The prosecutor’s concern about the wide divergence in testimony deepened during final argument as the defense attorney eloquently argued the discrepancies, reminding the jurors that the judge would instruct them that “a reasonable doubt can arise from the evidence, the lack of evidence, or a conflict in the evidence.” The defense attorney had spun the conflicts into enough reasonable doubt for a dozen acquittals. As he sat listening to defense counsel, the prosecutor could see that the argument was connecting with the jury. They were leaning forward and listening intently. The prosecutor even saw one of the jurors nod as the defense attorney made a point. Unable to continue looking at the jury, the prosecutor allowed his eyes to wander about the courtroom. Before long, they fell on the defendant sitting alone at counsel table. The prosecutor did a double take and then studied the defendant intently. He was wearing a green and brown striped shirt. His pants were a color that could fairly be called beige, brown, or tan. The prosecutor looked down at the defendant's shoes; they were brown sneakers. The defendant was wearing the same clothing he had worn when he sold the drugs!

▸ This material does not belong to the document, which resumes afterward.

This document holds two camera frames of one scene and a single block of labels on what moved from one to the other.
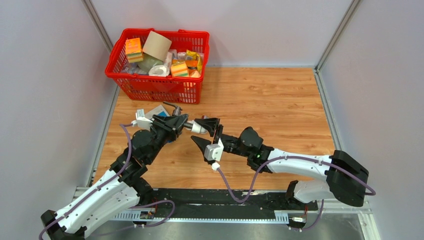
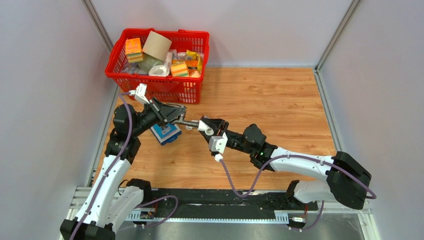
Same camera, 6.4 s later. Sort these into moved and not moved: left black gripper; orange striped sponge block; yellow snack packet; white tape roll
Moved: left black gripper
Not moved: white tape roll; yellow snack packet; orange striped sponge block

The prosecutor decided to work a comment or two on the defendant's dress into his rebuttal final argument. He would have to be circumspect in his remarks, however, because the clothing that the defendant wore to court was not in evidence. How might he comment on the defendant's courtroom attire without provoking a mistrial for commenting on facts not in evidence? The prosecutor decided to use the defendant's clothing as a non-evidentiary demonstrative aid. His closing remarks went something like this: "Ladies and gentlemen of the jury, my learned colleague has made much of the fact that one officer described the defendant’s shirt as brown, while another said it was green, and another said it was striped. He says this so-called conflict gives rise to a reasonable doubt about his client’s guilt. Could it be that the defendant on the night in question wore a green and brown striped shirt much like the green and brown striped shirt he is now wearing? Where is the conflict in testimony if that is the case? As for the conflict about brown shoes or sneakers, could the defendant have worn a pair of brown sneakers, much like the brown sneakers he wears today? Could .... " You get the picture. The jury did too. The prosecutor got his conviction without ever having to say, "Look, ladies and gentlemen of the jury, the defendant is either so arrogant or so stupid that he thinks we won't notice that he's wearing the same clothing he wore the night he sold the drugs." An excellent job of cross-examination and an eloquent final argument were set at naught by the client’s own actions. Perhaps defense counsel would be wise to add “dressing the client” to their pretrial checklist of things to do.